• **WHAT THE TASK REQUIRES**
Copy every line from the data below in which the string "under" can be found.
━━ THE RECORDS ━━
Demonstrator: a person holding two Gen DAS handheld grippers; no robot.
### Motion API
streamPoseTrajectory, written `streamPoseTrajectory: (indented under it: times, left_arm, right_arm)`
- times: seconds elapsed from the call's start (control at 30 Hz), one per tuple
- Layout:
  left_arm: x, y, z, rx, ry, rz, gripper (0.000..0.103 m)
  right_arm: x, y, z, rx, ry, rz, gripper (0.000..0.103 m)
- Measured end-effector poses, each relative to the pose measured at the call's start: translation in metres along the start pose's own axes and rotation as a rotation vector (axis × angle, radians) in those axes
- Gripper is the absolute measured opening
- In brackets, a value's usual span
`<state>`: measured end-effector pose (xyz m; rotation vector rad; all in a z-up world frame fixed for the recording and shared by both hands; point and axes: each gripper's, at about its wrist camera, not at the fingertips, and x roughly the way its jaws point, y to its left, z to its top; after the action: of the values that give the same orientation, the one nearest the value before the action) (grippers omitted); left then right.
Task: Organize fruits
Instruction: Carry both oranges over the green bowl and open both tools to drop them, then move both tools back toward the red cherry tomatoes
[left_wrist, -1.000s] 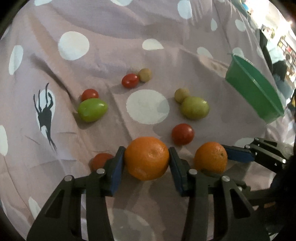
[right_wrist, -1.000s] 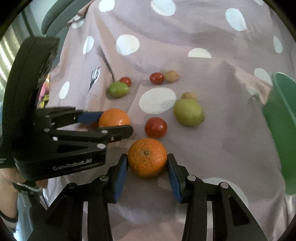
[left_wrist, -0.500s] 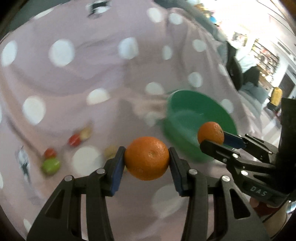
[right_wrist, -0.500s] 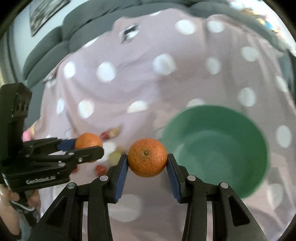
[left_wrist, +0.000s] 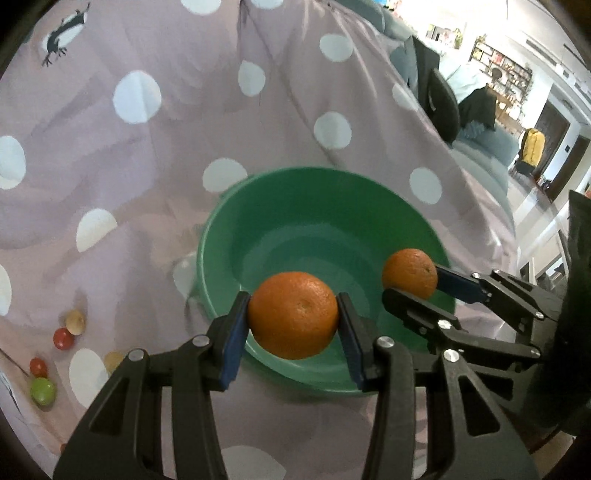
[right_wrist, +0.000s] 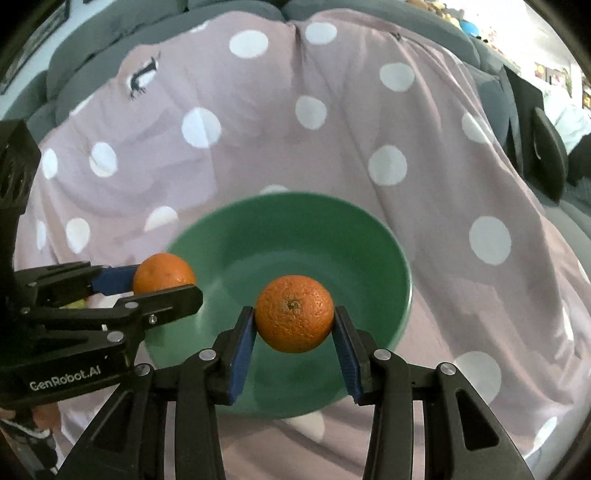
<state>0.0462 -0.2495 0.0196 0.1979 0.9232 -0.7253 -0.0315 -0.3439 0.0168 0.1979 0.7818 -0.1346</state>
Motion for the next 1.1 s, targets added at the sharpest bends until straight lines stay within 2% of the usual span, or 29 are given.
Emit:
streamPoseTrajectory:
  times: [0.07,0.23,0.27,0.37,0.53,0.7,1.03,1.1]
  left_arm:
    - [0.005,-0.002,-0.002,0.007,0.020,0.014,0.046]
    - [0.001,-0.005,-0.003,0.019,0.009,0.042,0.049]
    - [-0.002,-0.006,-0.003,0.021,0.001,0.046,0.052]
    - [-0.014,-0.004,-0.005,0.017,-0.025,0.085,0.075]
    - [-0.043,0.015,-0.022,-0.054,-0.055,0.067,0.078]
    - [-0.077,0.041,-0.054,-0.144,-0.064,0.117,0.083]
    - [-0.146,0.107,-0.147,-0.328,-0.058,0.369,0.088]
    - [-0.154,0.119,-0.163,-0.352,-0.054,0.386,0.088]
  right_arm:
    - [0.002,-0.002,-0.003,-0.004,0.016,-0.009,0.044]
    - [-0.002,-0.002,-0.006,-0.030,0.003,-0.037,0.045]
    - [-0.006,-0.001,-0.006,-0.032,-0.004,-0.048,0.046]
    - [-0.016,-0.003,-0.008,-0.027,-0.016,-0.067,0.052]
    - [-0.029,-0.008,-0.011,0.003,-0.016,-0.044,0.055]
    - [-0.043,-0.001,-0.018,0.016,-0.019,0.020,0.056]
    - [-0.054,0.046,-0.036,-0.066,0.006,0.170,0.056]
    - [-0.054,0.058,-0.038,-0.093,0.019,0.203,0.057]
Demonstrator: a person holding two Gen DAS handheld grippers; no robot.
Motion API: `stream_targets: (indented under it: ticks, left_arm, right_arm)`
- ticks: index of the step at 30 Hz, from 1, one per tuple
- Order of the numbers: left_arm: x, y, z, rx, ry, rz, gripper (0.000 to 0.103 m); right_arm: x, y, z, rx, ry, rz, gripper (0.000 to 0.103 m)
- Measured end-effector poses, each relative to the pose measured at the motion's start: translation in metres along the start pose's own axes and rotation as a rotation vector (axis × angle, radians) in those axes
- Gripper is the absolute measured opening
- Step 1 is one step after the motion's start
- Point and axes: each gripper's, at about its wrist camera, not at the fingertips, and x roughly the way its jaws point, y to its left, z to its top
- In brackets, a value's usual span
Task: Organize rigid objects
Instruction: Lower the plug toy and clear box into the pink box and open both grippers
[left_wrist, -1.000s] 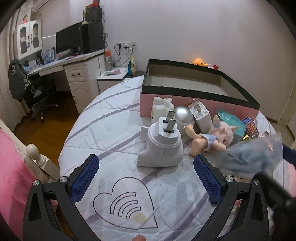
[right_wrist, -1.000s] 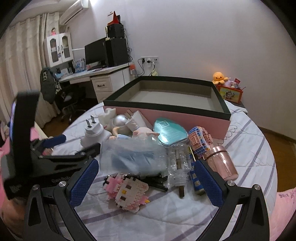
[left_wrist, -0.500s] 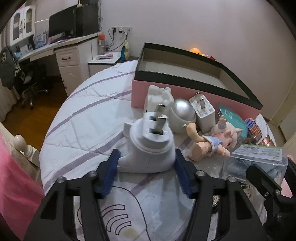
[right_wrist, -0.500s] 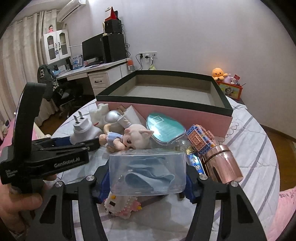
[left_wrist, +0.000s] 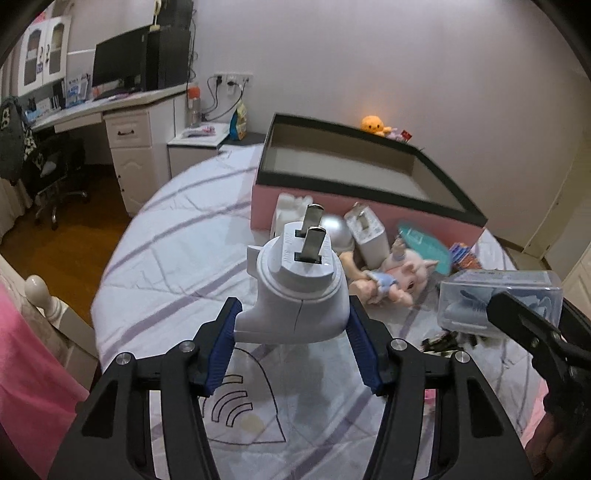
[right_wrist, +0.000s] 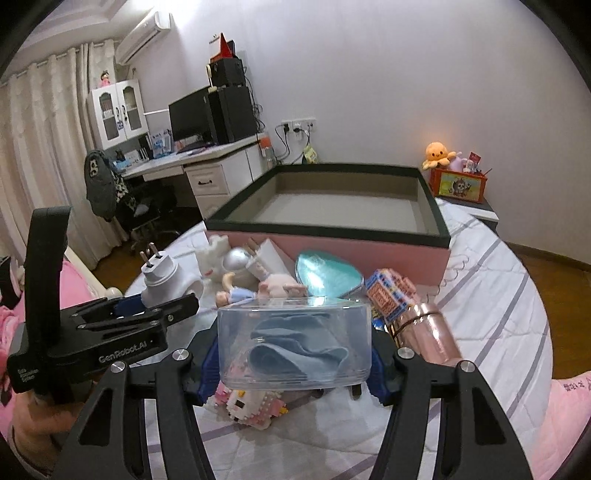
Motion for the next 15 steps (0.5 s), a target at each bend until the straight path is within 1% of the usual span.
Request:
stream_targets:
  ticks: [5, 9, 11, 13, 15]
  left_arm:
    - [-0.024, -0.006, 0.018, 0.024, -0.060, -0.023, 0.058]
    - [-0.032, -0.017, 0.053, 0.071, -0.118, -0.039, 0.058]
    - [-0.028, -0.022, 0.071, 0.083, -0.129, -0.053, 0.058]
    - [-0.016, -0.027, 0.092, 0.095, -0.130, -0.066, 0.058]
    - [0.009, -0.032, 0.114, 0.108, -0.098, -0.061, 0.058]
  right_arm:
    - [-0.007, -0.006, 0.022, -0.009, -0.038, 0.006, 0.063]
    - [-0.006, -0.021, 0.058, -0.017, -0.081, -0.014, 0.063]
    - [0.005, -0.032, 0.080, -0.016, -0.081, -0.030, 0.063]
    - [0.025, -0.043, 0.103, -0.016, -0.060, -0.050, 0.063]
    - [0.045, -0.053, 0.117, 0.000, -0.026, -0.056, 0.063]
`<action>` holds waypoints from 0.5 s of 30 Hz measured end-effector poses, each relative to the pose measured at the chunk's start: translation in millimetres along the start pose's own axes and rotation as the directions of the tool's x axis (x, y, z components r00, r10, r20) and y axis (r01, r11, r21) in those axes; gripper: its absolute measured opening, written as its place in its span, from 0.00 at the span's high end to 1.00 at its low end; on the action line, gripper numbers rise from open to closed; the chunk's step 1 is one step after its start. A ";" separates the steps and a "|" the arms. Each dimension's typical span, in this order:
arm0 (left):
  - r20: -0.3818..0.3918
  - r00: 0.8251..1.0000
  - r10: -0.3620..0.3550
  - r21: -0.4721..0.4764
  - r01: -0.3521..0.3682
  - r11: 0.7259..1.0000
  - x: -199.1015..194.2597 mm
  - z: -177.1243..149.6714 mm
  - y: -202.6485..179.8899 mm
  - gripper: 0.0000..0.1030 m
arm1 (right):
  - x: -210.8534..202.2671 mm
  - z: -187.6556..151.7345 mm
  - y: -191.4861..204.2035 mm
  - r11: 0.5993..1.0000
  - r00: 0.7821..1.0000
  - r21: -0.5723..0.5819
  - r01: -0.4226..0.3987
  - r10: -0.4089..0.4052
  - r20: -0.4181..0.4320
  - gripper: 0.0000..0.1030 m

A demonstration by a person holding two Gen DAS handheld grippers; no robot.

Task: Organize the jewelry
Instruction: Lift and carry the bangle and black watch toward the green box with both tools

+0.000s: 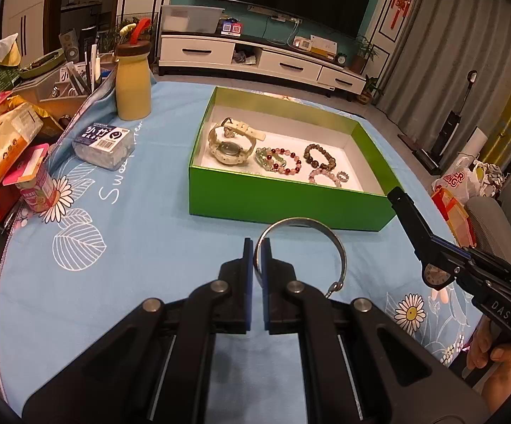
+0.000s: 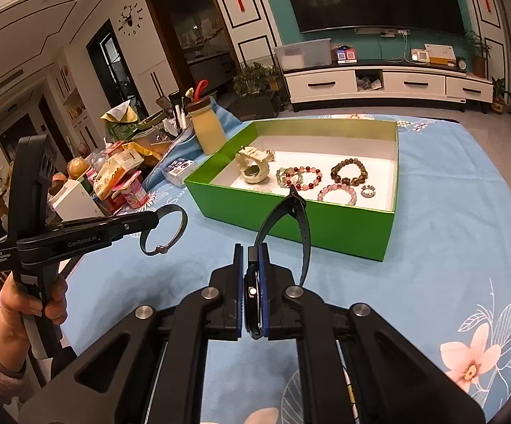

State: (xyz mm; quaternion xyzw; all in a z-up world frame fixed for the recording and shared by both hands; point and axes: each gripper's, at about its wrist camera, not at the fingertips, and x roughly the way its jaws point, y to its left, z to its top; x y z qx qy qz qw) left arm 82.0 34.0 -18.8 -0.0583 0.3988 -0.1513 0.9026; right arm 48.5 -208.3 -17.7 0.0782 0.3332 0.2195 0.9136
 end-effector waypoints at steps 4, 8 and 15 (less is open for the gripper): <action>0.008 1.000 -0.001 0.005 0.000 1.000 -3.8 3.5 -3.3 0.96 | -5.8 1.4 -2.3 1.000 1.000 0.010 0.002 -0.002 0.015 0.92; 0.017 1.000 0.004 0.006 -0.004 1.000 -6.3 7.8 -6.1 0.96 | -10.4 2.2 -3.6 1.000 1.000 0.015 0.002 -0.003 0.029 0.92; 0.035 0.999 0.012 0.016 -0.012 1.000 -8.3 19.4 -12.2 0.96 | -15.2 9.6 -8.5 1.000 0.999 0.016 0.014 -0.015 0.052 0.92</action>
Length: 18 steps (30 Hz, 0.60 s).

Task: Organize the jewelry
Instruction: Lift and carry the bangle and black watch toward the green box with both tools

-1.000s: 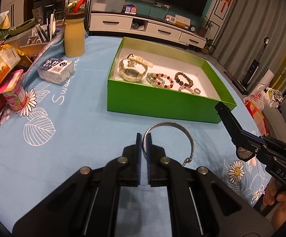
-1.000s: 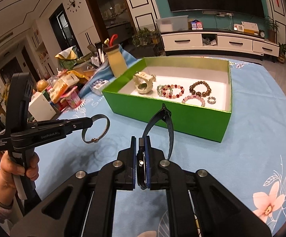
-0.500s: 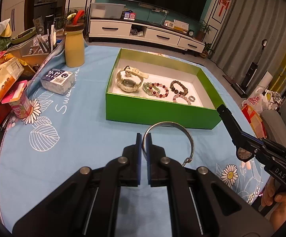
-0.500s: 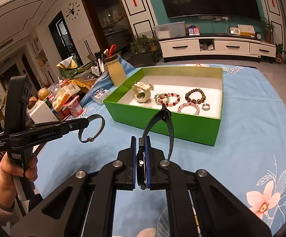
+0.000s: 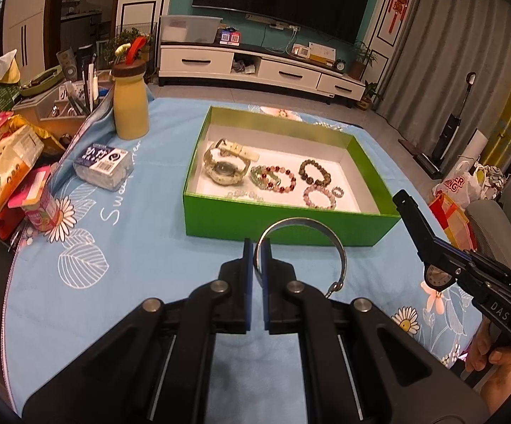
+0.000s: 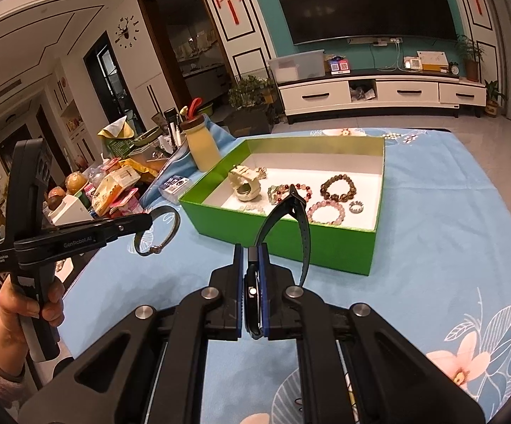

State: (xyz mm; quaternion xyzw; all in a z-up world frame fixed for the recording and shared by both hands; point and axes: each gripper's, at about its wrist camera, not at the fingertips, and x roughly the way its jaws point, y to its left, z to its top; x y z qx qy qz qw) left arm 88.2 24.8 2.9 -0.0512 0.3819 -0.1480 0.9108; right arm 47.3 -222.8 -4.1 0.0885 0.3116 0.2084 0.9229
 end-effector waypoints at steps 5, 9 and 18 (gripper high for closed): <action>0.018 1.000 -0.004 0.017 0.003 1.000 -0.8 10.0 -6.0 0.96 | -1.5 8.0 -2.3 1.000 1.000 -0.001 0.009 -0.009 0.018 0.92; 0.033 0.999 -0.008 0.030 0.007 1.000 -0.6 20.5 -11.4 0.96 | -1.9 14.8 -3.1 1.000 0.999 -0.009 0.014 -0.014 0.030 0.92; 0.061 0.998 -0.015 0.068 0.010 0.998 7.8 46.5 -26.6 0.96 | 4.2 29.5 -10.2 1.000 0.998 -0.010 0.022 -0.021 0.056 0.92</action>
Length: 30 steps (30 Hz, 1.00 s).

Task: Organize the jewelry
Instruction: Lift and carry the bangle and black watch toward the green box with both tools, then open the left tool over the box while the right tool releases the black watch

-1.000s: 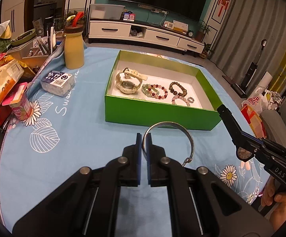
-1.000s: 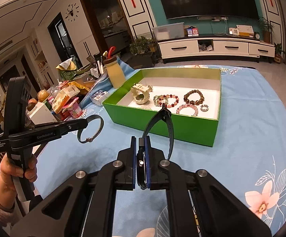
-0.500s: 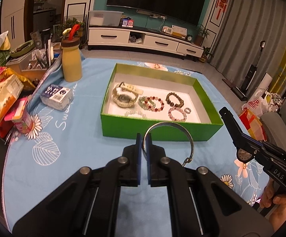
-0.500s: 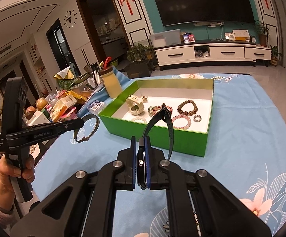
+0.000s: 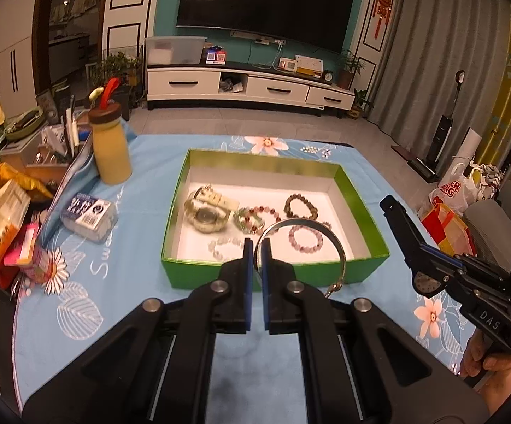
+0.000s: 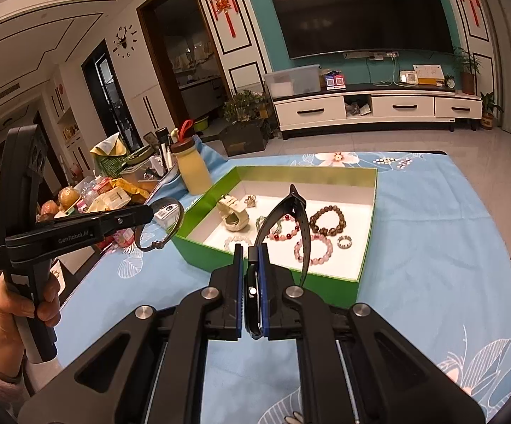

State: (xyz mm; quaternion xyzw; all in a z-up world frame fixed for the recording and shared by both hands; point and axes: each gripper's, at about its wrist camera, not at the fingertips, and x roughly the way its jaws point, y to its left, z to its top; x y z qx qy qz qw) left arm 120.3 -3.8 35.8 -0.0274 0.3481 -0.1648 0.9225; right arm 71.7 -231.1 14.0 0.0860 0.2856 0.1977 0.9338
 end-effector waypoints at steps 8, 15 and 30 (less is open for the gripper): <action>-0.022 1.000 -0.005 -0.007 0.005 1.000 35.3 27.7 -5.1 0.96 | 19.5 27.1 -17.5 1.000 1.000 0.015 0.016 -0.016 0.009 0.92; -0.108 0.994 0.010 -0.028 -0.013 1.000 100.4 46.5 -6.4 0.96 | 71.8 51.8 -37.3 0.998 0.996 0.021 0.051 -0.050 -0.073 0.92; -0.167 0.983 0.077 0.051 -0.070 0.996 131.3 47.4 -22.2 0.51 | 123.9 40.3 -60.6 0.988 0.962 0.023 0.153 -0.143 -0.233 0.81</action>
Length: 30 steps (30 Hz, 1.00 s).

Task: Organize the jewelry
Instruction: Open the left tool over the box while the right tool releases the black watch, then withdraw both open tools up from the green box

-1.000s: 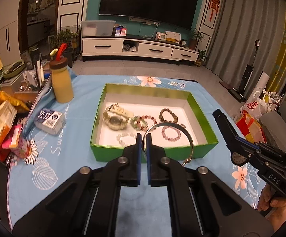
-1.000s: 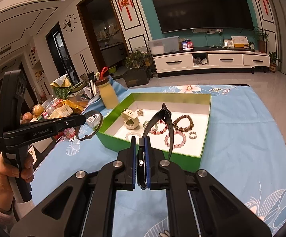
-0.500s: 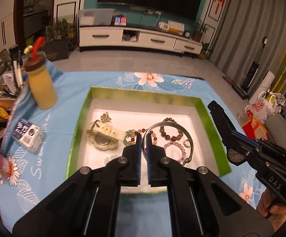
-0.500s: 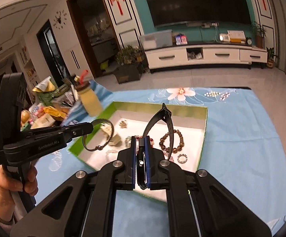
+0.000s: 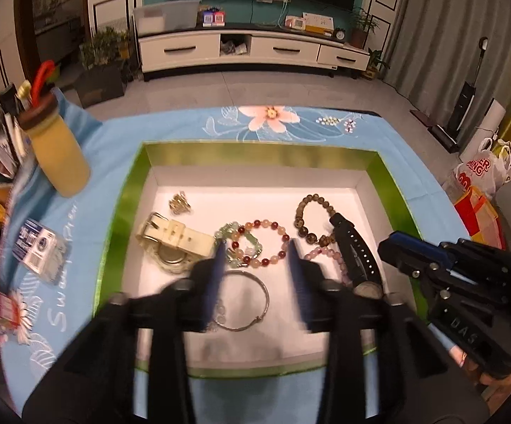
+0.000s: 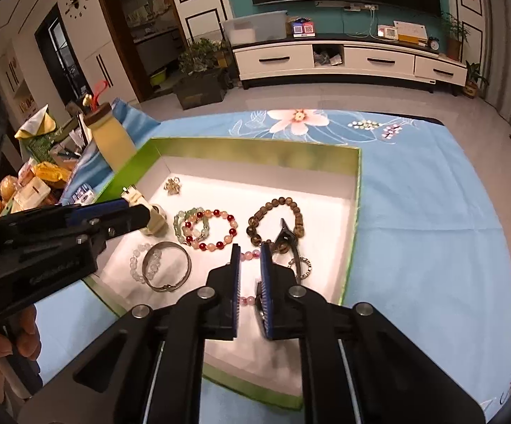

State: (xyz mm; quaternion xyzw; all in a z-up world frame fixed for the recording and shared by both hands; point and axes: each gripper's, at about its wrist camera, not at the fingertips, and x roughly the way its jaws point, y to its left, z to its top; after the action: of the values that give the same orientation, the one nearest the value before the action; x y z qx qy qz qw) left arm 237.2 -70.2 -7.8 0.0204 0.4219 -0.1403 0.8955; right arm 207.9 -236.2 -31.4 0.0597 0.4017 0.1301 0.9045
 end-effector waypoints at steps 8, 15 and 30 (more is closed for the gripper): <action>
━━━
• **TASK ANSWER**
streamPoseTrajectory, written `streamPoseTrajectory: (indented under it: times, left_arm, right_arm)`
Motion API: `stream_targets: (indented under it: ticks, left_arm, right_arm)`

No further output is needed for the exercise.